VIII
ANTONY AND CLEOPATRA.
In Greece beauty was the secret of life. In Egypt it was the secret of death. The sphinxes that crouched in the avenues, the caryatides at the palace doors, the gods on their pedestals, had an expression enigmatic but identical. It was as though some of them listened, while others repeated the story of the soul’s career. In the chambers of the tombs the echo of the story descended. The dead were dreaming, and draining it. Saturated with aromatics, wound about with spirals of thin bands, they were dressed as for nuptials. On their faces was the same beatitude that the statues displayed.
Isis typified that beatitude. The goddess, in whose mysteries were taught both the immortality of the soul and the secret of its migrations, was one of Ishtar’s many avatars, the only one whose attributes accorded even remotely with the divine. Egypt adored her. There were other gods. There was Osiris, the father; Horus, the son, who with Isis formed the trinity which India and Persia both possessed, and which Byzance afterward perpetuated. There were other gods also, a hierarchy of great idle divinities with, beneath them, cohorts of inferior fiends. But the great light was Isis. Goddess of life and goddess of death, she had for sceptre a lotos and for crown a cormorant; the lotos because it is emblematic of love, and the cormorant because, however replete, it says never Enough.
Isis was the consort of Osiris. She was also his sister. It was customary for the queens of Egypt to call themselves after her, and, like her, to marry a brother. Cleopatra followed the usual custom. In other ways she must have resembled her. She was beautiful, but not remarkably so. The Egyptian women generally were good-looking. The Asiatics admired them very much. They were preferred to the Chinese, whose eyes oblique and half-closed perturbed sages, demons even, with whom, Michelet has suggested, they were perhaps akin.

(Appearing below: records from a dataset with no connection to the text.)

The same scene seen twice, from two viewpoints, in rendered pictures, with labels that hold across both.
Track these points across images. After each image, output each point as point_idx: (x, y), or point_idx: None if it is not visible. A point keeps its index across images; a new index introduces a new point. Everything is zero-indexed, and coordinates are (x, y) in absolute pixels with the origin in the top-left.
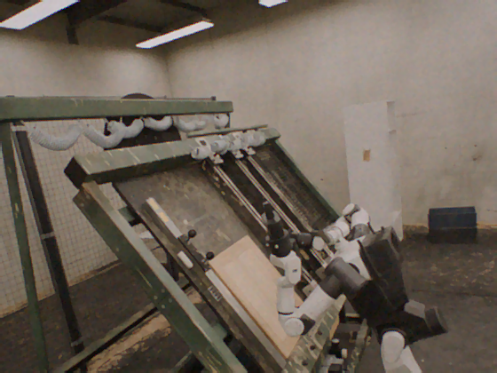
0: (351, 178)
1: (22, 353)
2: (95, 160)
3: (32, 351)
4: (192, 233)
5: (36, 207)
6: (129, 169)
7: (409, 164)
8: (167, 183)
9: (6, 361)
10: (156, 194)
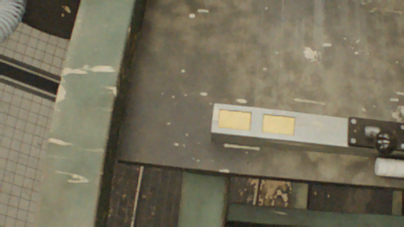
0: None
1: (174, 181)
2: (60, 207)
3: (182, 172)
4: (387, 149)
5: (20, 80)
6: (115, 113)
7: None
8: (188, 0)
9: (170, 205)
10: (203, 64)

Cleopatra lacked that insidiousness. Semi-Greek, a daughter of the Ptolomies, she had the charm of the Hellenic hetaira. To aptitudes natural and very great, she added a varied assortment of accomplishments. It is said that she could talk to any one in any tongue. That is probably an exaggeration. But, though a queen, she was ambitious; though a girl, she was lettered; succinctly, she was masterful, a match for any man except Cæsar.

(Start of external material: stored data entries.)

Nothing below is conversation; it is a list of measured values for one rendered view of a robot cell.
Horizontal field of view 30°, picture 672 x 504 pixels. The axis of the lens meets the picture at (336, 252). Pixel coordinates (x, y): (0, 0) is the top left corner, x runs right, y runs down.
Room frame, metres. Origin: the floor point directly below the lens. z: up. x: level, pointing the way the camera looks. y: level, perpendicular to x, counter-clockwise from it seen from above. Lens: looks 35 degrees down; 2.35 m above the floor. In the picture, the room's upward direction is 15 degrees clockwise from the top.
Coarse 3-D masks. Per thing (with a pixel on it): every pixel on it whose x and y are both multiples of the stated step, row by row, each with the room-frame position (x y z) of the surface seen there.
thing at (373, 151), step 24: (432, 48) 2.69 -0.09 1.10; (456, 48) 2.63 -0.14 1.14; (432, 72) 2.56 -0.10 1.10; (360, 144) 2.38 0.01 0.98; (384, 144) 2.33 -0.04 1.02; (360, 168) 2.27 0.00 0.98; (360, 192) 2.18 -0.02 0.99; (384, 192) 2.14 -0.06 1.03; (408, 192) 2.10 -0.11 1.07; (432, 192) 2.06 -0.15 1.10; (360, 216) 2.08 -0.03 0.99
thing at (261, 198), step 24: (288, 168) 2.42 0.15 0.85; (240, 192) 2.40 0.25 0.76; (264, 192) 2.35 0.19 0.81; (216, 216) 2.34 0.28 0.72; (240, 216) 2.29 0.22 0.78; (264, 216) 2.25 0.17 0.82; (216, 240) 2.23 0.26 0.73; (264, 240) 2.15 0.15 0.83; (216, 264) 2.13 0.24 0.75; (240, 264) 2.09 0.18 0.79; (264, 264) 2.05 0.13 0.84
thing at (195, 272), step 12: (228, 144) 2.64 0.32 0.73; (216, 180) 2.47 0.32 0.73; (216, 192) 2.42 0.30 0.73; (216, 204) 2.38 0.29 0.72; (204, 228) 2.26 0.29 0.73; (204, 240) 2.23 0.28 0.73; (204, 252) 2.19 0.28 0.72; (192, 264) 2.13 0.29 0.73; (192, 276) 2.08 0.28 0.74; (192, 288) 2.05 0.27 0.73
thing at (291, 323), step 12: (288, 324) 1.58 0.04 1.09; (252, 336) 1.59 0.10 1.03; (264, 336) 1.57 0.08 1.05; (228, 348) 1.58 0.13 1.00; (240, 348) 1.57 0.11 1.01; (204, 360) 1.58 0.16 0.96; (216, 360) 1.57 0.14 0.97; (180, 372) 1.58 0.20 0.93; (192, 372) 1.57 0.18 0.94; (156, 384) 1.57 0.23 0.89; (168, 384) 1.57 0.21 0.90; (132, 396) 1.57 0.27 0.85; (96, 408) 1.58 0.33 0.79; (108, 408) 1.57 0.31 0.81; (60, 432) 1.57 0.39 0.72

Cleopatra must have been very heady. Cæsar knew how to keep his head. He could not have done what he did, had he not known. Dissolute, as all men of that epoch had become, he differed from all of them in his epicureanism. Like Epicurus, he was strictly temperate. He supped on dry bread. Cato said that he was the first sober man that had tried to overthrow the republic. But, then, he had been to school, to the best of schools, which the world is. His studies in anima vili had taught him many things, among them, how to win and not be won. Cleopatra might almost have been his granddaughter. But he was Cæsar. His eyes blazed with genius. Besides, he was the most alluring of men. Tall, slender, not handsome but superb—so superb that Cicero mistook him for a fop from whom the republic had nothing to fear—at seventeen he had fascinated pirates. Ever since he had fascinated queens. In the long list, Cleopatra was but another to this man whom the depths of Hither Asia, the mysteries that lay beyond, the diadems of Cyrus and Alexander, the Vistula and the Baltic claimed. There were his ambitions. They were immense. So were also Cleopatra’s. What he wanted, she wanted for him, and for herself as well. She wanted him sovereign of the world and herself its empress.
These views, in so far as they concerned her, did not interest him very greatly. His lack of interest he was, however, too well bred to display. He solidified her throne, which at the time was not stable, left her a son for souvenir, went away, forgot her, remembered her, invited her to Rome, where, presumably with Calpurnia’s permission, he put her up at his house, and again forgot her. He was becoming divine, what is superior, immortal. Even when dead, his name, adopted by the emperors of Rome, survived in Czars and Kaisers. His power too, coextensive with Rome, persisted. Severed as it was like his heart when he fell, the booty was divided between Octavius, Lepidus, and Marc Antony.
Their triumvirate—duumvirate rather, Lepidus was nobody—matrimony consolidated. Octavius married a relative of Antony and Antony married Octavius’ sister. Then the world was apportioned. Octavius got the Occident, Antony the Orient. Rome became the capital of the one, Alexandria that of the other. At the time Alexandria was Rome’s rival and superior. Rome, unsightly still with the atrocities of the Tarquins, had neither art nor commerce. These things were regarded as the occupations of slaves. Alexandria, purely Greek, very fair, opulent, and teeming, was the universal centre of both, of learning too, of debauchery as well—elements which its queen, a viper of the Nile, personified.
Before going there Antony made and unmade a dozen kings. Then, presently, at Tarsus he ordered Cleopatra to come to him. Indolently, his subject obeyed.